PREV UP NEXT StackThreads/MP: version 0.77 User's Guide

5.1: Profiling your program

The most convenient way is to run your program with -tp option. For example,

        harp:367% ./fib -nw 10 -tp
@        pfib: 1091 ms on 10 processors, sfib: 2062 ms

It produces a lot of files whose names are 00stprof.xx.yy (where xx and yy is a number) in the current directory. Using 10 processors, you typically have 10 files.

You may want to profile a particular section of your program. In such cases, add a call to st_begin_profile() where you want to begin profiling and st_end_profile() where you want to finish profiling. Currently, you can call them only once in a program run.

The resolution of profiling is, by default, 100 microseconds. Each processor measures how much time it spends in each state (busy, idle, etc.) and, at every 100 microseconds, calculates the dominating state of that period. The log file records a state of each period. You can change the resolution of profiling by command line option --time_profile_resolution S, where S specifies the length of a period in microseconds. Specifying a large number saves space but the result may be inaccurate. Specifying a smaller number makes result more reliable at the expense of space.

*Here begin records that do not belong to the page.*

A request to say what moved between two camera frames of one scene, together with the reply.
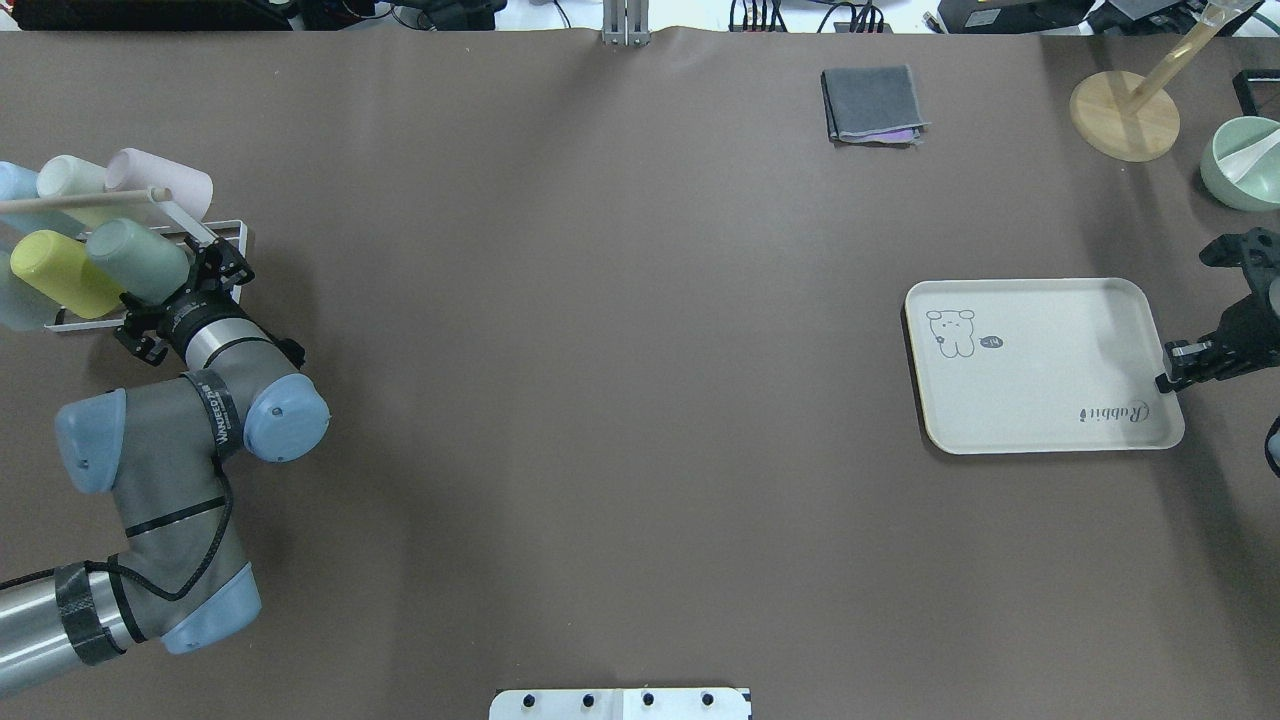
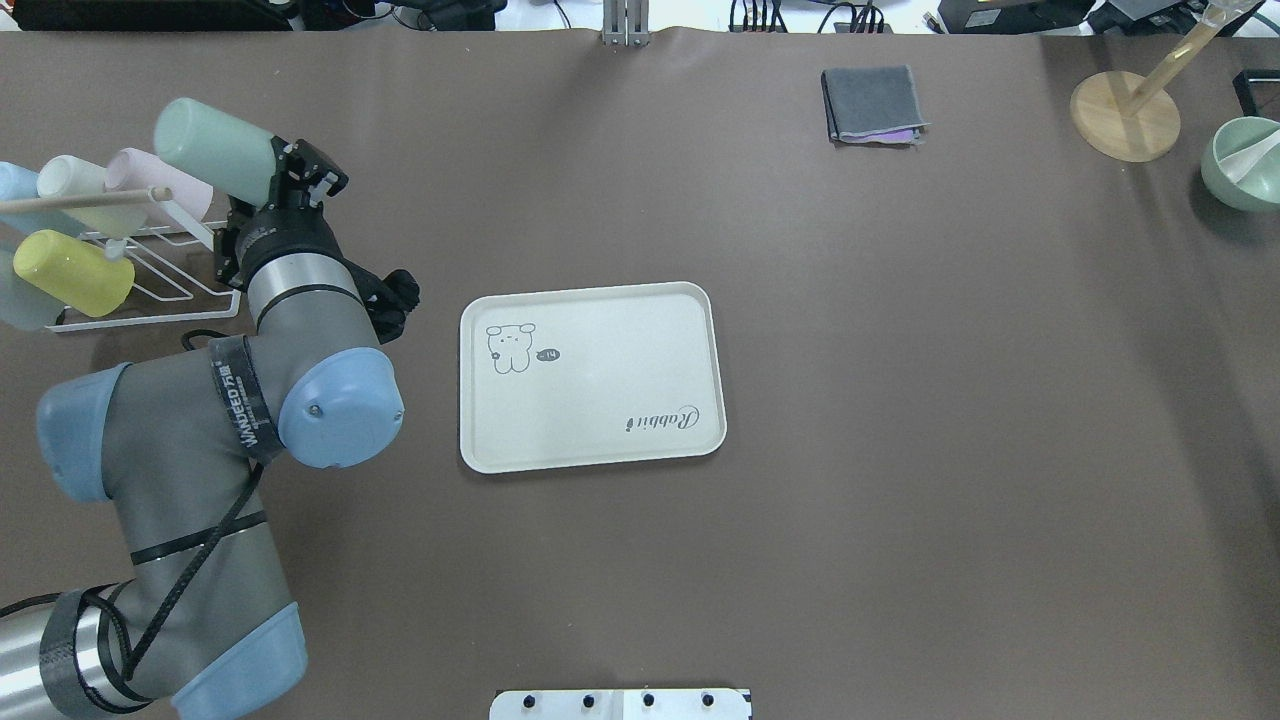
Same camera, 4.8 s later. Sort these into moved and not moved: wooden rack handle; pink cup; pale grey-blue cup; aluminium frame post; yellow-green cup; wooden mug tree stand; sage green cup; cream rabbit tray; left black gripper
Moved: cream rabbit tray; left black gripper; sage green cup
Not moved: wooden rack handle; pink cup; aluminium frame post; yellow-green cup; wooden mug tree stand; pale grey-blue cup
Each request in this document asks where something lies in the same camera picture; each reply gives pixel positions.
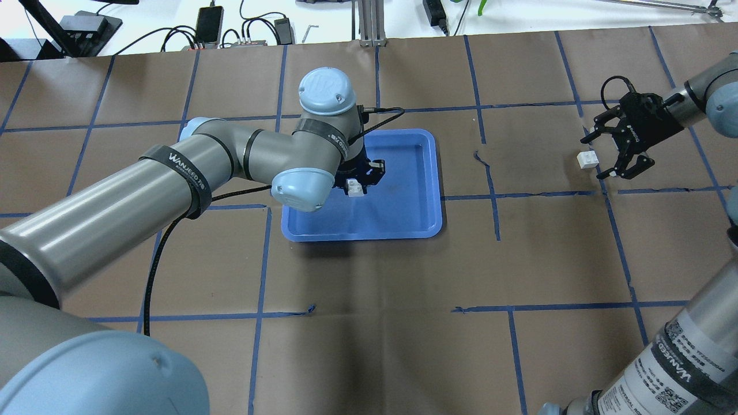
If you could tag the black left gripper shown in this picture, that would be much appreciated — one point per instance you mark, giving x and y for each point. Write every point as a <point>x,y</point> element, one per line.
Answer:
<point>353,169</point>

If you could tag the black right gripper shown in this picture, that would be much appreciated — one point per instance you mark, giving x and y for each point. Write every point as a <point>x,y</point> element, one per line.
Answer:
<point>650,124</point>

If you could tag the white block with studs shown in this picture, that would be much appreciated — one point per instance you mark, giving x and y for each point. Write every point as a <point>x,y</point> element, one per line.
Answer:
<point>588,160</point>

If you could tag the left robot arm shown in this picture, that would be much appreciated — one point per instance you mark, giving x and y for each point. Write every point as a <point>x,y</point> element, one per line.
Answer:
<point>57,363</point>

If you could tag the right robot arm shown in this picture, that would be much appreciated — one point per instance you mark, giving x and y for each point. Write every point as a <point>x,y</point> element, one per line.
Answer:
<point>689,367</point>

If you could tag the blue plastic tray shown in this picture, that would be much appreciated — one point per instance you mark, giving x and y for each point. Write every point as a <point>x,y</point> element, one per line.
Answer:
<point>404,205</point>

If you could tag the black power brick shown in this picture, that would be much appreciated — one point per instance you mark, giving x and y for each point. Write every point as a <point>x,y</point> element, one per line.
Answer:
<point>436,15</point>

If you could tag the black power adapter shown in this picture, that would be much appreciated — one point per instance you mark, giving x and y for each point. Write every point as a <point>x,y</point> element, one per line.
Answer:
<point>284,31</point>

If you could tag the black smartphone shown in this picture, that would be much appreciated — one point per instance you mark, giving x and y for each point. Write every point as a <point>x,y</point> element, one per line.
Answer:
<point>209,23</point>

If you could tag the black box on desk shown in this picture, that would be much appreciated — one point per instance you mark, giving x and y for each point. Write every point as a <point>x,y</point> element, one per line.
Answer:
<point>88,32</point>

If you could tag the aluminium profile post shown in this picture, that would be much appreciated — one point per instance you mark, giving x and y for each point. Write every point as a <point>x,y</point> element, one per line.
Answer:
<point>371,18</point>

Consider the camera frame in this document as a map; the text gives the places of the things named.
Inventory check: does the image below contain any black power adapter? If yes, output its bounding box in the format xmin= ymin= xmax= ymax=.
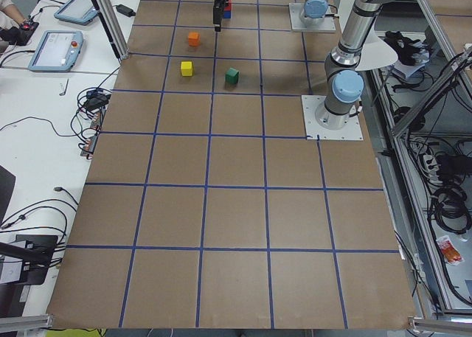
xmin=116 ymin=4 xmax=136 ymax=17

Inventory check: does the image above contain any green wooden block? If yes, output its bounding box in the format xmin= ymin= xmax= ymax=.
xmin=225 ymin=67 xmax=240 ymax=85

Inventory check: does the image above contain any yellow wooden block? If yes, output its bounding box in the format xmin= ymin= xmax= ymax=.
xmin=180 ymin=60 xmax=193 ymax=77

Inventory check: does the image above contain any metal allen key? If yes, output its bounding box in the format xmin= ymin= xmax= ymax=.
xmin=59 ymin=79 xmax=69 ymax=96

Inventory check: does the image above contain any teach pendant tablet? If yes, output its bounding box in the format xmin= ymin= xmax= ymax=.
xmin=54 ymin=0 xmax=97 ymax=26
xmin=28 ymin=30 xmax=83 ymax=72

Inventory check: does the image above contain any far teach pendant tablet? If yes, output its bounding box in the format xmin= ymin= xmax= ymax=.
xmin=54 ymin=0 xmax=97 ymax=26

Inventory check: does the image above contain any orange wooden block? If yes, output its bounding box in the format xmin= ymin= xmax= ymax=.
xmin=187 ymin=32 xmax=201 ymax=47

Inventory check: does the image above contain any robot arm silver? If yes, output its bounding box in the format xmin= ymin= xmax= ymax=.
xmin=299 ymin=0 xmax=329 ymax=25
xmin=316 ymin=0 xmax=394 ymax=130

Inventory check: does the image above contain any near teach pendant tablet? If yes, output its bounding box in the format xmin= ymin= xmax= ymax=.
xmin=28 ymin=30 xmax=83 ymax=72

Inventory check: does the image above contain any red wooden block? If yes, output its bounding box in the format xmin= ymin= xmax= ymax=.
xmin=224 ymin=0 xmax=232 ymax=10

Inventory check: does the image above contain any aluminium frame post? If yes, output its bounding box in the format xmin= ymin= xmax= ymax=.
xmin=91 ymin=0 xmax=129 ymax=60

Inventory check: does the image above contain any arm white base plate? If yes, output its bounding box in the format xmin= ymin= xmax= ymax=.
xmin=301 ymin=95 xmax=364 ymax=141
xmin=288 ymin=3 xmax=336 ymax=33

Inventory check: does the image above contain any orange snack packet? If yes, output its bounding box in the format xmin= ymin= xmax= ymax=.
xmin=436 ymin=235 xmax=463 ymax=265

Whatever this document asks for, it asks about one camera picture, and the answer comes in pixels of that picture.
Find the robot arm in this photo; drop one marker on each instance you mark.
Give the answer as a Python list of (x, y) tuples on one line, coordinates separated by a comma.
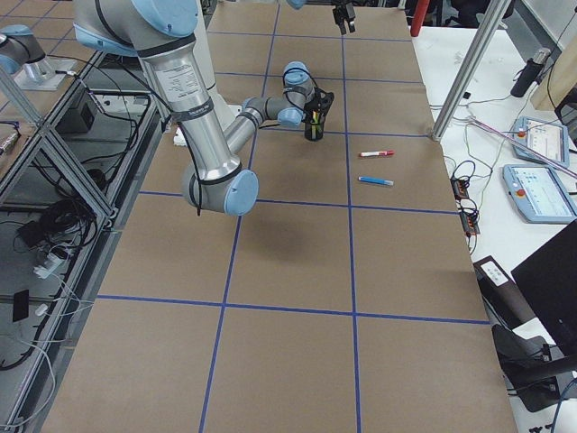
[(18, 49), (162, 35)]

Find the black mesh pen cup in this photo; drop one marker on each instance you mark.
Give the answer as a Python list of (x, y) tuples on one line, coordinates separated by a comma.
[(313, 132)]

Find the black monitor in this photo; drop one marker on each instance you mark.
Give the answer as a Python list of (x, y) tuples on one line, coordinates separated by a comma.
[(547, 281)]

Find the white pedestal column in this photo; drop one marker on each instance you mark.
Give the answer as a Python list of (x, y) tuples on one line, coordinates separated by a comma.
[(225, 113)]

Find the red cylinder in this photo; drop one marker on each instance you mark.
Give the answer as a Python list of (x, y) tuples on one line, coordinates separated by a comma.
[(418, 17)]

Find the orange black connector strip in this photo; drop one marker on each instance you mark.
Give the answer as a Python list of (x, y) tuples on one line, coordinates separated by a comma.
[(467, 208)]

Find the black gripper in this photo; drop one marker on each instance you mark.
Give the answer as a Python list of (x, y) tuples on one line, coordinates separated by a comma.
[(341, 12)]

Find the far teach pendant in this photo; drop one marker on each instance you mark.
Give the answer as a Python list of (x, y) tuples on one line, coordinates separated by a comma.
[(549, 139)]

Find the black water bottle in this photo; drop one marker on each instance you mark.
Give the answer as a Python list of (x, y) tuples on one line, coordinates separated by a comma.
[(530, 72)]

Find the blue marker pen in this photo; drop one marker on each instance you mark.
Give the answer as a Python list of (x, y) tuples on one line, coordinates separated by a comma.
[(376, 181)]

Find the aluminium frame post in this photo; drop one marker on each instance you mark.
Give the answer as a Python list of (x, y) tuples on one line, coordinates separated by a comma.
[(471, 61)]

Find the red marker pen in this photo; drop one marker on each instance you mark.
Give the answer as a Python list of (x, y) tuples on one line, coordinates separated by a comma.
[(376, 154)]

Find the teach pendant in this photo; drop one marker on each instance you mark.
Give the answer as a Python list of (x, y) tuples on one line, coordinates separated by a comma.
[(538, 194), (549, 139)]

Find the near teach pendant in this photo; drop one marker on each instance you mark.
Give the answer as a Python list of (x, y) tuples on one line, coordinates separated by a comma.
[(538, 194)]

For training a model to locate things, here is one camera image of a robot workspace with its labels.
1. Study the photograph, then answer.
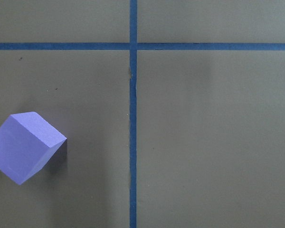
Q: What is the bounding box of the purple foam block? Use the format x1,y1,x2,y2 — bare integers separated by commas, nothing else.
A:
0,112,66,185

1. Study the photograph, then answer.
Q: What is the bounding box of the vertical blue tape strip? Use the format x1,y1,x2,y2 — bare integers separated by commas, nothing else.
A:
129,0,138,228

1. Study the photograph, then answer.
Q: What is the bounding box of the horizontal blue tape strip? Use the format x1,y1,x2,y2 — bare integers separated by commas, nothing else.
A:
0,42,285,51

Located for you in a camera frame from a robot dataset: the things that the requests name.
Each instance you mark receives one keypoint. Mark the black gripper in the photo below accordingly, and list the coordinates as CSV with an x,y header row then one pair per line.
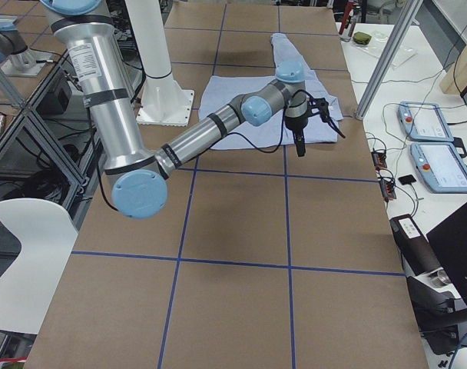
x,y
296,124

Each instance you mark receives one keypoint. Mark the light blue striped shirt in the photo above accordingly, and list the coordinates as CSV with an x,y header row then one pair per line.
x,y
264,124

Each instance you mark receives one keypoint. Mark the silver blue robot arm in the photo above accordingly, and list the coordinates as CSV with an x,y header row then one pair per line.
x,y
137,175

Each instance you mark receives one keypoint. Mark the green pouch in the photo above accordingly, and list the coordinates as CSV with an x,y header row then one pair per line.
x,y
361,38

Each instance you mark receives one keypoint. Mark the far blue teach pendant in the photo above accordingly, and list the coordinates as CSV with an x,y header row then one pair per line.
x,y
423,122

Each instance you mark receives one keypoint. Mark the blue teach pendant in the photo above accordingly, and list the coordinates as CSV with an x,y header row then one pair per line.
x,y
423,122
440,167

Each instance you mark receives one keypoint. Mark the near blue teach pendant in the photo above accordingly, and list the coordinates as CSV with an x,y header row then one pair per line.
x,y
440,167

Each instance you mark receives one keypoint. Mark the black labelled box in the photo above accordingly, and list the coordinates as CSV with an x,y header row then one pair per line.
x,y
413,244

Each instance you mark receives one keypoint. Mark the black monitor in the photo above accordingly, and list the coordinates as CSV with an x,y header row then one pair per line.
x,y
448,241

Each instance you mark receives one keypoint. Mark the white chair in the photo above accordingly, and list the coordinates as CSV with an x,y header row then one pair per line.
x,y
47,236

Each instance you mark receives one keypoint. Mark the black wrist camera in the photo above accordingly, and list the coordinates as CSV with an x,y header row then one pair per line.
x,y
320,106

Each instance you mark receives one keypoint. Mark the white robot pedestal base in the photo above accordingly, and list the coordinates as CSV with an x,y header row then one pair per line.
x,y
163,100

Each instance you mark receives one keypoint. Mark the aluminium frame post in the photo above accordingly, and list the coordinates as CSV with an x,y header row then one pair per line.
x,y
397,34

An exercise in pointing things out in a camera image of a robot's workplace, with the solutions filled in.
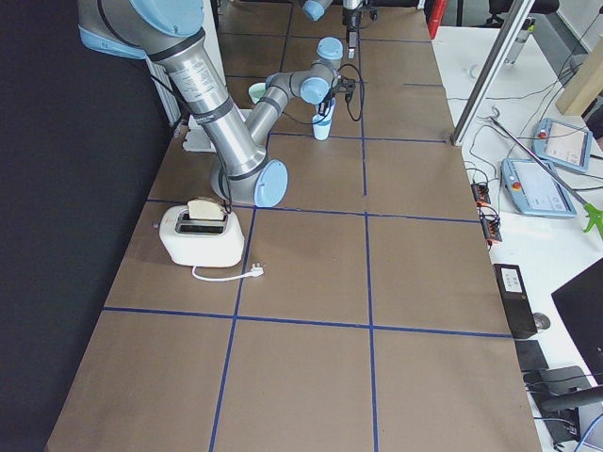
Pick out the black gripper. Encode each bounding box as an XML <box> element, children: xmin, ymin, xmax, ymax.
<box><xmin>317</xmin><ymin>77</ymin><xmax>355</xmax><ymax>117</ymax></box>

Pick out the light blue cup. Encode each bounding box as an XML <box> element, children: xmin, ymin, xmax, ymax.
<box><xmin>312</xmin><ymin>121</ymin><xmax>331</xmax><ymax>141</ymax></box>
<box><xmin>312</xmin><ymin>99</ymin><xmax>336</xmax><ymax>136</ymax></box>

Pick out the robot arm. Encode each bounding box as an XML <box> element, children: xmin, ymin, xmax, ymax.
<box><xmin>77</xmin><ymin>1</ymin><xmax>287</xmax><ymax>207</ymax></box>
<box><xmin>245</xmin><ymin>37</ymin><xmax>356</xmax><ymax>144</ymax></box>

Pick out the green bowl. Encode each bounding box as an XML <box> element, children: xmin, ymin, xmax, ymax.
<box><xmin>248</xmin><ymin>82</ymin><xmax>266</xmax><ymax>105</ymax></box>

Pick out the bread slice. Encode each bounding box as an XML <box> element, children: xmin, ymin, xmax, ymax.
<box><xmin>187</xmin><ymin>197</ymin><xmax>226</xmax><ymax>221</ymax></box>

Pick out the white toaster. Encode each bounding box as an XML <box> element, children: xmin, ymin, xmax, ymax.
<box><xmin>159</xmin><ymin>205</ymin><xmax>245</xmax><ymax>267</ymax></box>

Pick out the orange black connector strip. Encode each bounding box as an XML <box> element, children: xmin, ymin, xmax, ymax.
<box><xmin>471</xmin><ymin>182</ymin><xmax>502</xmax><ymax>248</ymax></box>

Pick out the teach pendant near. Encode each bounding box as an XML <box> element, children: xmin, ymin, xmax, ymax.
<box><xmin>501</xmin><ymin>158</ymin><xmax>577</xmax><ymax>218</ymax></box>

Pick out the teach pendant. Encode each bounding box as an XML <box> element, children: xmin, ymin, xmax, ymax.
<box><xmin>532</xmin><ymin>118</ymin><xmax>594</xmax><ymax>173</ymax></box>
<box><xmin>501</xmin><ymin>158</ymin><xmax>577</xmax><ymax>218</ymax></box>

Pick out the teach pendant far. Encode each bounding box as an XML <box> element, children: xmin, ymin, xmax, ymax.
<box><xmin>532</xmin><ymin>118</ymin><xmax>594</xmax><ymax>173</ymax></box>

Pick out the green grabber tool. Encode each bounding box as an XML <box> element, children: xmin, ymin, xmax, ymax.
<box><xmin>489</xmin><ymin>116</ymin><xmax>603</xmax><ymax>235</ymax></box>

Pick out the black power box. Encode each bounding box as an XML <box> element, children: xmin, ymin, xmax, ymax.
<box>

Each processor keeps a fixed sized buffer for accumulating profiles and saves it into a file when the buffer overflows (and when the profile is finished). It may introduce a large Heisenberg effect into your profiling. You can increase the size of the in-memory buffer by --time_profile_buffer_size N where N specifies the number of entry in an in-memory buffer. The default is 8100. N does not necessarily represent the number of periods you can tolerate without saving the in-memory profile into a secondary storage, because a single entry describes a number of consecutive periods in a single state. For example, a processor is busy most of the time, the necessary storage will be quite small.